Table 5.
Effect of vitamin C supplementation in major randomized controlled trials. Major limitations of the presented studies are that they mostly i) allowed concurrent supplementation in the placebo group, ii) included vitamin C sufficient individuals and iii) used multi-vitamin supplements with inadequate amounts of vitamin C.
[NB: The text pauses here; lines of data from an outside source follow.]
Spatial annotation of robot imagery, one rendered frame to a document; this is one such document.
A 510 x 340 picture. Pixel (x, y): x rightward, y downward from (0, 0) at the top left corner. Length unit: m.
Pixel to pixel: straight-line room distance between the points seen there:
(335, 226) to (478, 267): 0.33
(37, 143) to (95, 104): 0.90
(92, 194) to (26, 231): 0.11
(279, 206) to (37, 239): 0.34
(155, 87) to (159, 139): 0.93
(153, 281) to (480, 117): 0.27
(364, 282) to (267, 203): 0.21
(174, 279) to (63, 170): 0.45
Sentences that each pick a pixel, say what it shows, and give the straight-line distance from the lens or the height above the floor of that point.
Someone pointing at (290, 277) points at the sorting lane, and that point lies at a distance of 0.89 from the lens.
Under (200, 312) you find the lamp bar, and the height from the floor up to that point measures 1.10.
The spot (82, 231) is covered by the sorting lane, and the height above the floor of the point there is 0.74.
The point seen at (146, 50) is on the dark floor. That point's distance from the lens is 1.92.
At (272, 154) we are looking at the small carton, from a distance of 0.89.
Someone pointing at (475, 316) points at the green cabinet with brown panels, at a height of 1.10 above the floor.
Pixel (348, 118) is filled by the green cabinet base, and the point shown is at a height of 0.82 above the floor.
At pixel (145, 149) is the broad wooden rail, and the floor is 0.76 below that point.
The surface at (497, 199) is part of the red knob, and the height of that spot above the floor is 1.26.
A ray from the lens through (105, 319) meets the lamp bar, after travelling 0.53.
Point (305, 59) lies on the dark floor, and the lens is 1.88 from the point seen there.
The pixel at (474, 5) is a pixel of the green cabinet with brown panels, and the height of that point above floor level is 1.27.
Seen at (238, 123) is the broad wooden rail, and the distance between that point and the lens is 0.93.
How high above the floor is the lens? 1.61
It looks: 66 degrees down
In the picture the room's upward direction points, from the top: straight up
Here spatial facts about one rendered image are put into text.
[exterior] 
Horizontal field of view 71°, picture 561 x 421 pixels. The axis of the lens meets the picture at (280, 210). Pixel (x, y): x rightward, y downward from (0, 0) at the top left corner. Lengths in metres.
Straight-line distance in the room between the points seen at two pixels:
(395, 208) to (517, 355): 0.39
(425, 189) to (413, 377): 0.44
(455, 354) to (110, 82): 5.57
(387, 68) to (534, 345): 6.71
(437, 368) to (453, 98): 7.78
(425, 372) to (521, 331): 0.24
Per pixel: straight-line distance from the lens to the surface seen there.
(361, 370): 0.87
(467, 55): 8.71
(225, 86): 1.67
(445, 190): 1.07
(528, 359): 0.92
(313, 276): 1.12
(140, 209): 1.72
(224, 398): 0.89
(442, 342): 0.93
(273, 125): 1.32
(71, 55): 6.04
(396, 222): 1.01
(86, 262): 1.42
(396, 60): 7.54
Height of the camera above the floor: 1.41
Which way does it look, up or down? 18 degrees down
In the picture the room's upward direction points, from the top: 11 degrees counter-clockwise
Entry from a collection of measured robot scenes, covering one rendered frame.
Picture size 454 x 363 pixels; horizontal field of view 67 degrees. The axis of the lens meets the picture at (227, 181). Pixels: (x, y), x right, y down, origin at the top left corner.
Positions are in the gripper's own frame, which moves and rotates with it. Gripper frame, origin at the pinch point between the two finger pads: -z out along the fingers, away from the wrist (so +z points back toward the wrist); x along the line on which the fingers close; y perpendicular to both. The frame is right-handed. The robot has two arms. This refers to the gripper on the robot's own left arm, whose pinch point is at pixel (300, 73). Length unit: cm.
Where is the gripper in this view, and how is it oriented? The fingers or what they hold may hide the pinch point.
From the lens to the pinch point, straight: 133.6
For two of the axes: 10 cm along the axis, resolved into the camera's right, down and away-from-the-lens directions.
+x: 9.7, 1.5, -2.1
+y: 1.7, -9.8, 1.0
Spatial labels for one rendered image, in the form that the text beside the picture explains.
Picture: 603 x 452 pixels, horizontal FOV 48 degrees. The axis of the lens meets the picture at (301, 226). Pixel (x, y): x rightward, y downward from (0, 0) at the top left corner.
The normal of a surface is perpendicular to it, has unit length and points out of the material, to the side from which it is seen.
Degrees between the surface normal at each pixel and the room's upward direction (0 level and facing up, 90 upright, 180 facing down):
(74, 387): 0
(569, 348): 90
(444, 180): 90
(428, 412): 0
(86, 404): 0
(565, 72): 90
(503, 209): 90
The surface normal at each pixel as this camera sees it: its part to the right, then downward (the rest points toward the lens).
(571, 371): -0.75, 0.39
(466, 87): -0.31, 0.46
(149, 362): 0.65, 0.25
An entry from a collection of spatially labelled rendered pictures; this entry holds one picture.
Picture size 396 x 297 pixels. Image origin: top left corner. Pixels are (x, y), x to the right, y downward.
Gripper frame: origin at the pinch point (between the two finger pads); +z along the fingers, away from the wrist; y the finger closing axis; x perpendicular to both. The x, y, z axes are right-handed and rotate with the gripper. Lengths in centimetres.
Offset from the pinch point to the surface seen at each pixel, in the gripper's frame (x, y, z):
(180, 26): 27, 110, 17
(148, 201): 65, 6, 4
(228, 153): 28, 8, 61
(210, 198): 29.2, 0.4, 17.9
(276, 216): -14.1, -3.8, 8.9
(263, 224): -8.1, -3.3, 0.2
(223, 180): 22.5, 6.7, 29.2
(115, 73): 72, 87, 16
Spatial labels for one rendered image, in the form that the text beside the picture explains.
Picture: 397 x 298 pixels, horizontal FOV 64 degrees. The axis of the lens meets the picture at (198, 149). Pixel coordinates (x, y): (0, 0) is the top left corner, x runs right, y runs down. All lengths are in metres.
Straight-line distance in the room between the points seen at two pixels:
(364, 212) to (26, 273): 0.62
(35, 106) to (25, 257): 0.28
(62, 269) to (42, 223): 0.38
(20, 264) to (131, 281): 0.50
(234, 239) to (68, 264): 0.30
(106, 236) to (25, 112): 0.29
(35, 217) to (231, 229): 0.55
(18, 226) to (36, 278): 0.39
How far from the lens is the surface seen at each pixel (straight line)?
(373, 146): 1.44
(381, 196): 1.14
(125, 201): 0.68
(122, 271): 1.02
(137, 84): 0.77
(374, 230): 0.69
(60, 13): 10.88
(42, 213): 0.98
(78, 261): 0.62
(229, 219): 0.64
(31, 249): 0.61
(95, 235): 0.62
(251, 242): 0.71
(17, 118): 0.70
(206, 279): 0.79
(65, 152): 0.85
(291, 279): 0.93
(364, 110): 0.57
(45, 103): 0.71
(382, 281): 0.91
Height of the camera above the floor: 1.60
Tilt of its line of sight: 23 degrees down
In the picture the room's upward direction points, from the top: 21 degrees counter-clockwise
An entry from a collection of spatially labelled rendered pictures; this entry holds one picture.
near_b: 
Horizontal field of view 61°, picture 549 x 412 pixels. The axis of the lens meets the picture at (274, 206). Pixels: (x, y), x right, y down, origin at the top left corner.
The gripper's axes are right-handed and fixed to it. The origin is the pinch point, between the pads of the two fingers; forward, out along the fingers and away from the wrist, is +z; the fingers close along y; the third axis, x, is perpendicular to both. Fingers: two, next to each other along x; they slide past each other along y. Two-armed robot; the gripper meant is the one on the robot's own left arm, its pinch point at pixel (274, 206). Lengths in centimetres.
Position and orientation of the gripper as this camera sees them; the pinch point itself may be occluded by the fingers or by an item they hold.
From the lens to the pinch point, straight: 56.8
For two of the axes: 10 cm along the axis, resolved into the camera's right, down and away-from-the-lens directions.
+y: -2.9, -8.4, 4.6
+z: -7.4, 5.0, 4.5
| Study | Linxian Study [88] | Heart Protection Study [75] | Physicians Health Study II [76] | SU.VI.MAX Study [90] | Women's Antioxidant Cardiovascular Study [74] |
|---|---|---|---|---|---|
| Population | 29,584 men and women from Linxian County, Henan Province, China, aged ≥40 yrs | 20,536 British men and women aged ≥40 yrs with CHD or other occlusive arterial disease or diabetes | 14,641 US male physicians age ≥50 yrs | 13,017 French men and women aged ≥35 yrs | 8171 US women aged ≥40 yrs and with prior CVD or high risk |
| Design | ½ (2 × 2 x 2 × 2) | 2 × 2 | 2 × 2 ( × 2 × 2) | Parallel | 2 × 2 × 2 |
| VitC conc at entry (μmol/L) | 11.4a | Not reported | Not reported | 54.5 | Not reported |
| VitC conc in placebos (μmol/L) | 30.7 | 43.2 | Not reported | 58.0 | 71.5 |
| VitC group vs placebo (Δμmol/L) | 15.3 | +15.7b | Not reported | +11.3c | +35.2d |
| Fasted blood samples (Yes/No) | Not reported | No | Not reported | Yes | Not reported |
| Subjects allowed to take concurrent supplements (placebos taking suppl.) | Not reported | Yes, but not high dose vitE (Not reported) | Yes, up to the RDA (4.4% for 1 month/yr or more) | No | Yes, up to the RDA (27.5%) |
| Intervention | Various vitamin/mineral combinations including Vitamin C (120 mg/d) + Mo | Multivitamin containing Vitamin C (250 mg/d) | Vitamin C (500 mg/d) or other antioxidants | Multivitamin containing Vitamin C (120 mg/d). | Vitamin C (500 mg/d) or other antioxidants |
| Study period (years) | 5.25 | 5 | 8 | 7.5 | 9.4 |
| Endpoint | Mortality and cancer incidence | Major coronary events and fatal or non-fatal vascular events | Cardiovascular events, myocardial infarction, stroke, or CVD death | Ischemic cardiovascular disease and all-cause mortality | Myocardial infarction, stroke, coronary revascularization, or CVD death |
| Outcome | No effect of vitamin C + Mo supplementation | No effect of vitamin C supplementation | No effect of vitamin C supplementation | No effect on CVD but lower all-cause mortality in men | No effect of vitamin C supplementation |
Assessed in a98 individuals, babout 5% of the participants, can unselected subsample, d30 local participants. Abbreviations: CVD, cardiovascular disease; Mo, molybdenum.